→ **Problem to solve**:
Show every line below where "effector" appears.

→ **Raw data**:
BEGIN

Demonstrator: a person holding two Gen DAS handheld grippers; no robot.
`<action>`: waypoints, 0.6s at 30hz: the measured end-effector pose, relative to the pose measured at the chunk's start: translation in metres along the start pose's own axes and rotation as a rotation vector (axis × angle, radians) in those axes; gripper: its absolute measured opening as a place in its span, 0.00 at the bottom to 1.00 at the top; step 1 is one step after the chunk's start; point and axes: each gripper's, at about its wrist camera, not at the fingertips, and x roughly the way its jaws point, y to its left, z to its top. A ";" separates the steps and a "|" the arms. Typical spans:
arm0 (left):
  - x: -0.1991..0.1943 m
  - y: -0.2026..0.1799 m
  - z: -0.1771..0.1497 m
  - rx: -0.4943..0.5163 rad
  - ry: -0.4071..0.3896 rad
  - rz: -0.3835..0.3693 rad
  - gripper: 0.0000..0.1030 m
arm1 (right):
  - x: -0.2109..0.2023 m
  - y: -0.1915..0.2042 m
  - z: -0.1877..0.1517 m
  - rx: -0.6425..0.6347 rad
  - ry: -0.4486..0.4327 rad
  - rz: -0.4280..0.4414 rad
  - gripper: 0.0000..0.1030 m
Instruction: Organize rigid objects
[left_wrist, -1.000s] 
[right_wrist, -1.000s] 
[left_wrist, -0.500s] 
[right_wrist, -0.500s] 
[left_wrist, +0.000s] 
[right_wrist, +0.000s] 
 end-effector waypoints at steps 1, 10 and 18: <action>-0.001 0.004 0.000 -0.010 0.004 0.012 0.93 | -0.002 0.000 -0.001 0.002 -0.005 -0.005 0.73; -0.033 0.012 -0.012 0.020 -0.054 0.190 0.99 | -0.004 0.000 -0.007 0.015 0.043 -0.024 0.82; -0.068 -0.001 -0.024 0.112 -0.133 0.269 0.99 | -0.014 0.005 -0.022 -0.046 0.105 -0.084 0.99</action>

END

→ **Exercise answer**:
`<action>`: waypoints, 0.6s at 30hz: the measured end-effector pose, relative to the pose measured at the chunk's start: translation in metres along the start pose's own axes and rotation as a rotation vector (axis × angle, radians) in those axes; gripper: its absolute measured opening as a place in its span, 0.00 at the bottom to 1.00 at the top; step 1 is one step after the chunk's start; point and axes: each gripper's, at about its wrist camera, not at the fingertips, and x roughly the way its jaws point, y to its left, z to its top. A ";" separates the steps and a "|" the arms. Typical spans:
 end-effector waypoints at steps 1, 10 and 18: <action>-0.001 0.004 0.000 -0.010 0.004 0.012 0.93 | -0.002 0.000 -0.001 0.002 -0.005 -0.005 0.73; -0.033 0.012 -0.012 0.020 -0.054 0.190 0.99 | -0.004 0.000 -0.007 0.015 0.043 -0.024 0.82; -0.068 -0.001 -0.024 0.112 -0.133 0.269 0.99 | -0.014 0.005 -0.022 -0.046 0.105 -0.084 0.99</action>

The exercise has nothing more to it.